**WHAT IS BEING ASKED**
Print the data exactly as it is given, please.
DATA PROVIDED below:
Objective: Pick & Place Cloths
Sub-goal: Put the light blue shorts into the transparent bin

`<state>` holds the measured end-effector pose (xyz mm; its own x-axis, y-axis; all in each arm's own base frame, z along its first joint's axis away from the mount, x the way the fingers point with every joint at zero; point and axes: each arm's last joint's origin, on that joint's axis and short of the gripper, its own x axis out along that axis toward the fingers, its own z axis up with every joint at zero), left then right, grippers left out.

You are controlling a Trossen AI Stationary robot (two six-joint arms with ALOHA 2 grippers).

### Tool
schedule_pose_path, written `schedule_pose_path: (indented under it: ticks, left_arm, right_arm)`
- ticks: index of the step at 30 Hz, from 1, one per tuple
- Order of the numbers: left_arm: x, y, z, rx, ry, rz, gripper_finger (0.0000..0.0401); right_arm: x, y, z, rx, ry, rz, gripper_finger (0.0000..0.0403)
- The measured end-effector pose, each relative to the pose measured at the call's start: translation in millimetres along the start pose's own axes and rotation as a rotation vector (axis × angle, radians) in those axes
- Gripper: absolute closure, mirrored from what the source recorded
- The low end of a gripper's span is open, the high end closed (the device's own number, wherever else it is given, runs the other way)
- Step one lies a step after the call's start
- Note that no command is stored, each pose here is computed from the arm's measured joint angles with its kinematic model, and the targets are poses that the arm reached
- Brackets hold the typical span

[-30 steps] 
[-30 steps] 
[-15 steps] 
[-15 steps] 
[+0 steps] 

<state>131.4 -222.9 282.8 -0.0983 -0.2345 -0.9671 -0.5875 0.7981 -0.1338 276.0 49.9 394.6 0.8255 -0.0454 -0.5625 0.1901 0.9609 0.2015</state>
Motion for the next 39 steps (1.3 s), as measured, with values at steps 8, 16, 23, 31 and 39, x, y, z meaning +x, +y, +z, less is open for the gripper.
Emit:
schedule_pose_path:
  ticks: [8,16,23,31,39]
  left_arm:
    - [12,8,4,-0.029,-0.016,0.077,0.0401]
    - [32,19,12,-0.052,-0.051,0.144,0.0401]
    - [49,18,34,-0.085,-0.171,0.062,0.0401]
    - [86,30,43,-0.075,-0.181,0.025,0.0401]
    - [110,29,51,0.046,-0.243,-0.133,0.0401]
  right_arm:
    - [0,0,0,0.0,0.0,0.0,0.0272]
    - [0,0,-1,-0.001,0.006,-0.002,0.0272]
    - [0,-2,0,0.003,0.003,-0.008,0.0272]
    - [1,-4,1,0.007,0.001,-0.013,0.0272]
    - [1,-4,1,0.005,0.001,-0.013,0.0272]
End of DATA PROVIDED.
**ANSWER SPACE**
Objective: Pick & Place Cloths
Sub-goal: Put the light blue shorts into the transparent bin

`<state>` holds the measured end-effector pose (xyz mm; its own x-axis, y-axis; all in each arm's own base frame, z along its first joint's axis away from the mount, x the way the fingers point with every joint at zero; point and axes: each arm's last joint's origin, on that joint's axis and short of the gripper, its own x axis out along that axis toward the fingers, its own z axis up with every joint at zero), left then right, grippers left out.

You are controlling a Trossen AI Stationary robot (two six-joint arms with ALOHA 2 grippers).

### Tool
schedule_pose_path, written `schedule_pose_path: (indented under it: ticks, left_arm, right_arm)`
- ticks: index of the step at 30 Hz, from 1, one per tuple
- Order of the numbers: left_arm: x, y, z, rx, ry, rz, gripper_finger (0.0000..0.0401); right_arm: x, y, z, rx, ry, rz, gripper_finger (0.0000..0.0403)
- The measured end-effector pose, each relative to the pose measured at the call's start: translation in millimetres along the start pose's own axes and rotation as a rotation vector (axis × angle, radians) in those axes
- Gripper: absolute closure, mirrored from what the source recorded
- The low end of a gripper's span is open, the high end closed (the device's own number, wherever else it is given, runs the other way)
- Step one lies a step after the call's start
- Note that no command is stored, each pose here is computed from the arm's measured joint angles with its kinematic model, and the targets are poses that the arm reached
- Brackets hold the typical span

[-30 steps] 
[-30 steps] 
[-15 steps] 
[-15 steps] 
[+0 steps] 

<state>131.4 -222.9 282.8 -0.0983 -0.2345 -0.9671 -0.5875 0.7981 -0.1338 276.0 49.9 394.6 0.8255 -0.0454 -0.5625 0.1901 0.9609 0.2015</state>
Motion for the next 39 steps (1.3 s), as measured, with values at steps 8, 16, 23, 31 and 39, x, y, z meaning +x, +y, +z, less is open for the gripper.
Emit:
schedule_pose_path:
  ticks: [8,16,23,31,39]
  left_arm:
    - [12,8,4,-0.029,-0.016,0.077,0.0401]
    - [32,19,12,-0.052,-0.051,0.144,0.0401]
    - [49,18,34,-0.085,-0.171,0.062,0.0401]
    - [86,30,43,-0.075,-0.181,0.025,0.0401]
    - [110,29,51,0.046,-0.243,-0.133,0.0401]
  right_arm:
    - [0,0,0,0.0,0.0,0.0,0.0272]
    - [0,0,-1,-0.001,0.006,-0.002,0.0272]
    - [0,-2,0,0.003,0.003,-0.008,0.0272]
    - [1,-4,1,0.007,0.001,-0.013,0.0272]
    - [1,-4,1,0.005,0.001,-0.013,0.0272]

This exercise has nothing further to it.